I am working on a similar issue as was stated on this other posting and tried adapting the code to select the columns I am interested in and making it fit my data file.
My issue, however, is that the resulting file has become larger than the original one, and I'm not sure the code is working the way I intended.
When I open with SPSS, the dataset seems to have taken in the header line, and then made millions of copies without end of the second line (I had to force stop the process).
I noticed there's no counter in the while loop specifying the line, might this be the case? My background in programming with R is very limited. The file is a .csv and is 4.8GB with 329 variables and millions of rows. I only need to keep around 30 of the variables.
This is the code I used:
##Open separate connections to hold cursor position
file.in <- file('npidata_20050523-20130707.csv', 'rt')

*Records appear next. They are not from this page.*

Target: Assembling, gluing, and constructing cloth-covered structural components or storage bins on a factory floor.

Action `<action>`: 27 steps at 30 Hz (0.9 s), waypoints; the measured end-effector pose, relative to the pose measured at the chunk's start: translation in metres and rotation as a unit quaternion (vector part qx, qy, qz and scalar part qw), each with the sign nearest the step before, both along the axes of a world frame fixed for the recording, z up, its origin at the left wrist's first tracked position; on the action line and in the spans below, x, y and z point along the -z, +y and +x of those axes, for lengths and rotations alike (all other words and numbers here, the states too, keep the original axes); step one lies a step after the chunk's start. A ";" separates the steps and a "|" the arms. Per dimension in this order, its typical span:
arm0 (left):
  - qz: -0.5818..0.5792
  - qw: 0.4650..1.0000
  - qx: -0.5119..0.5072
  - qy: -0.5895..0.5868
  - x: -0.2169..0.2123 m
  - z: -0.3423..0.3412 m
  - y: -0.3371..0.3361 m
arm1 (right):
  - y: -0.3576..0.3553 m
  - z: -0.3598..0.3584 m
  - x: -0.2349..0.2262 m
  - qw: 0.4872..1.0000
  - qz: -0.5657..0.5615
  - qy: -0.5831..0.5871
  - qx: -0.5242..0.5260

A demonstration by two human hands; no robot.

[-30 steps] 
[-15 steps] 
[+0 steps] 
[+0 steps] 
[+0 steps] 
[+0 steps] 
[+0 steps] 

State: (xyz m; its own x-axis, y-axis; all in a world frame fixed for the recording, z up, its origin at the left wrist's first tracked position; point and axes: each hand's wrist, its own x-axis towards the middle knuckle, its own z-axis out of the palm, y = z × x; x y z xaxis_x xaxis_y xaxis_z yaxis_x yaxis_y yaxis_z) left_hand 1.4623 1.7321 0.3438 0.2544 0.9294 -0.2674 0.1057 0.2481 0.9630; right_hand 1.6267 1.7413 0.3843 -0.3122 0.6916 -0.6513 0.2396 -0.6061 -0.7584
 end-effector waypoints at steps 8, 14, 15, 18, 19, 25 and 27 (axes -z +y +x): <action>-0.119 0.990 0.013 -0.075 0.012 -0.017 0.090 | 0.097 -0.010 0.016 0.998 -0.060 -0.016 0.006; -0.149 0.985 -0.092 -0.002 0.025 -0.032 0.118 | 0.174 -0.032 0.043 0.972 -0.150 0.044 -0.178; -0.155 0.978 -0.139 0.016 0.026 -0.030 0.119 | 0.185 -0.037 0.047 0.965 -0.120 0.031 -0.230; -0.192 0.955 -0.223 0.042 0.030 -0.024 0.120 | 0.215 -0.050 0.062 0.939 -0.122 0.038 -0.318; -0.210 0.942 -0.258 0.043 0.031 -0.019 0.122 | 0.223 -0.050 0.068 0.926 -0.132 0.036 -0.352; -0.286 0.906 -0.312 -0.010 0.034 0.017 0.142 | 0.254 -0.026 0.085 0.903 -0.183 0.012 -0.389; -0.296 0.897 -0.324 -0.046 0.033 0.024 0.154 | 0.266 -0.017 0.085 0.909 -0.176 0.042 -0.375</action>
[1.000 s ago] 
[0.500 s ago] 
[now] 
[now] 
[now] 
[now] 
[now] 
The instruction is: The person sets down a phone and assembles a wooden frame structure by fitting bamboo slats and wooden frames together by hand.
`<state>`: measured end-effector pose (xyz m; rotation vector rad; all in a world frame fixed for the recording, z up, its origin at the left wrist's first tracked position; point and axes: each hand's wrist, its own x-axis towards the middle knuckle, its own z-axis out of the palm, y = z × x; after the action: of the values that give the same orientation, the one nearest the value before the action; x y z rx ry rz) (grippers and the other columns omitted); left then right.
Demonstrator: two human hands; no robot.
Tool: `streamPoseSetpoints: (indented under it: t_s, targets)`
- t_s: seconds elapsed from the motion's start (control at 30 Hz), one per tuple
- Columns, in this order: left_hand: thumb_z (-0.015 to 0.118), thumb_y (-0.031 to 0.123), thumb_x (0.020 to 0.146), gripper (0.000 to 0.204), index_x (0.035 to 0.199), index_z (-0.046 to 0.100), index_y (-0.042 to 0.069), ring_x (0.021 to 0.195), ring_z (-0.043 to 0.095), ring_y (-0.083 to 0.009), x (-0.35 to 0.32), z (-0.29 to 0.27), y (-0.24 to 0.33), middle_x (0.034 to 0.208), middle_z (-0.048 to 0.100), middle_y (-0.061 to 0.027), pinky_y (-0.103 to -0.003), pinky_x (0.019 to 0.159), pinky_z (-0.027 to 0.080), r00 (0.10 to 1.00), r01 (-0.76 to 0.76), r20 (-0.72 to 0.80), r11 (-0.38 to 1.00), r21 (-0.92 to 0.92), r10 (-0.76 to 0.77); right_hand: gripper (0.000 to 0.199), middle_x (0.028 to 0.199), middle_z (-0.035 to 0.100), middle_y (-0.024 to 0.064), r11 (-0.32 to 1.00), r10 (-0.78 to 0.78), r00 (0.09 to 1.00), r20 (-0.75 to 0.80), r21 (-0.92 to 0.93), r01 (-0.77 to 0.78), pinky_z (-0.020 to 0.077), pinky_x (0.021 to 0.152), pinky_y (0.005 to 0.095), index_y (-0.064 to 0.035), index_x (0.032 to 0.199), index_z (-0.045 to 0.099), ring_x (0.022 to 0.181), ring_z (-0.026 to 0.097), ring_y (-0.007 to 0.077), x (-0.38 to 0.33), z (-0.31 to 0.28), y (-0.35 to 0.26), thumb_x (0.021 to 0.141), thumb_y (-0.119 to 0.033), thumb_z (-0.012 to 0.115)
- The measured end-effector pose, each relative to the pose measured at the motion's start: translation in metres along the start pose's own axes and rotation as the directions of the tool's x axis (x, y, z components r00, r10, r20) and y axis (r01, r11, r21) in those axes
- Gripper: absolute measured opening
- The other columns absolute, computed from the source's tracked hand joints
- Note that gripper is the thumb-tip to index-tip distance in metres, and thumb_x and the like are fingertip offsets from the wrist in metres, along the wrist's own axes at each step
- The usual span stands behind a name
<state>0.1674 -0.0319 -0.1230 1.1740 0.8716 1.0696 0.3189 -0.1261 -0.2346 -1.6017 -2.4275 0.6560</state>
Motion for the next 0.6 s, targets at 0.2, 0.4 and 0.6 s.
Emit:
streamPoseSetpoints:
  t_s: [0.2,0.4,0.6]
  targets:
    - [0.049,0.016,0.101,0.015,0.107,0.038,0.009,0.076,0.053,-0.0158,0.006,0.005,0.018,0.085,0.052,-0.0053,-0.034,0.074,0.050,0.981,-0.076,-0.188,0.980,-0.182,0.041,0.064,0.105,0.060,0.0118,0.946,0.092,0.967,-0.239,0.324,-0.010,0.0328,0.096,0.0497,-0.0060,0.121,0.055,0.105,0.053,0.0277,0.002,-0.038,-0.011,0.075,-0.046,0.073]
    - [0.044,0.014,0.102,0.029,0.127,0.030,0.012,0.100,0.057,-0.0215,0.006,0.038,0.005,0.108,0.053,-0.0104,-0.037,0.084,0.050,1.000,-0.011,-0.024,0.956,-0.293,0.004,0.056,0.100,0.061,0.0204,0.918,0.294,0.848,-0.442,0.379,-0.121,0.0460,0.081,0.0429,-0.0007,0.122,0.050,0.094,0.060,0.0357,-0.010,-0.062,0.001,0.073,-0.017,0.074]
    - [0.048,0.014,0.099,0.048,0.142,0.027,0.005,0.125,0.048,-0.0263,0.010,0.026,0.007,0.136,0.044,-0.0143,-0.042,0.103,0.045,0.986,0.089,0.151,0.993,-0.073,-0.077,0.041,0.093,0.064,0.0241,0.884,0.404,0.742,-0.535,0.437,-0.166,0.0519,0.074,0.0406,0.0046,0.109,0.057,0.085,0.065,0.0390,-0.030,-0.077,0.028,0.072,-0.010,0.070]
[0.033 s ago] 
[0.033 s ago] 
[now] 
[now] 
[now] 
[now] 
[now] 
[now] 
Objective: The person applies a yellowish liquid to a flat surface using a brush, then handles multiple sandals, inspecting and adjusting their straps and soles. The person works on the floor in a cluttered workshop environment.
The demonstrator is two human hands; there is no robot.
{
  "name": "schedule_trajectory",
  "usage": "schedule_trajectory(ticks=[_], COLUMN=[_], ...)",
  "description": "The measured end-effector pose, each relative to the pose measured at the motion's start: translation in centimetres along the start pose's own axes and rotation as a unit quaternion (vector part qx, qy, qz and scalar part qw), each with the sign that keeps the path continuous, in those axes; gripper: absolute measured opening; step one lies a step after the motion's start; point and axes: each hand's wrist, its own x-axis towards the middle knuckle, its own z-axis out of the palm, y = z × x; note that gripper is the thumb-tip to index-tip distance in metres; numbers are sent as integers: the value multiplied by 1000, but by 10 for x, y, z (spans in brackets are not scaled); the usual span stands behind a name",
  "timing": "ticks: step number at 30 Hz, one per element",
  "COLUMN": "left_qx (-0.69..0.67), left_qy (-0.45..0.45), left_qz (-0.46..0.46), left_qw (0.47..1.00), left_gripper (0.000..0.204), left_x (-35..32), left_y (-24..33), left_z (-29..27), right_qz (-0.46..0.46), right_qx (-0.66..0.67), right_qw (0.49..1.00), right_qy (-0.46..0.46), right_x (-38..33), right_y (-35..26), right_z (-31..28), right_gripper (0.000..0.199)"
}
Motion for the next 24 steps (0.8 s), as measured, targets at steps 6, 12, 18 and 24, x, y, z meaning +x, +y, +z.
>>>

file.out<- file('Mainoutnpidata.txt', 'wt')
line<-readLines(file.in,n=1)
line.split <-strsplit(line, ',')
##Column picking, only column 1
cat(line.split[[1]][1:11],line.split[[1]][23:25], line.split[[1]][31:33], line.split[[1]][308:311], sep = ",", file = file.out, fill= TRUE)
##Use a loop to read in the rest of the lines
line <-readLines(file.in, n=1)
while (length(line)){
line.split <-strsplit(line, ',')
if (length(line.split[[1]])>1) {
cat(line.split[[1]][1:11],line.split[[1]][23:25], line.split[[1]][31:33], line.split[[1]][308:311],sep = ",", file = file.out, fill= TRUE)
}
}
close(file.in)
close(file.out)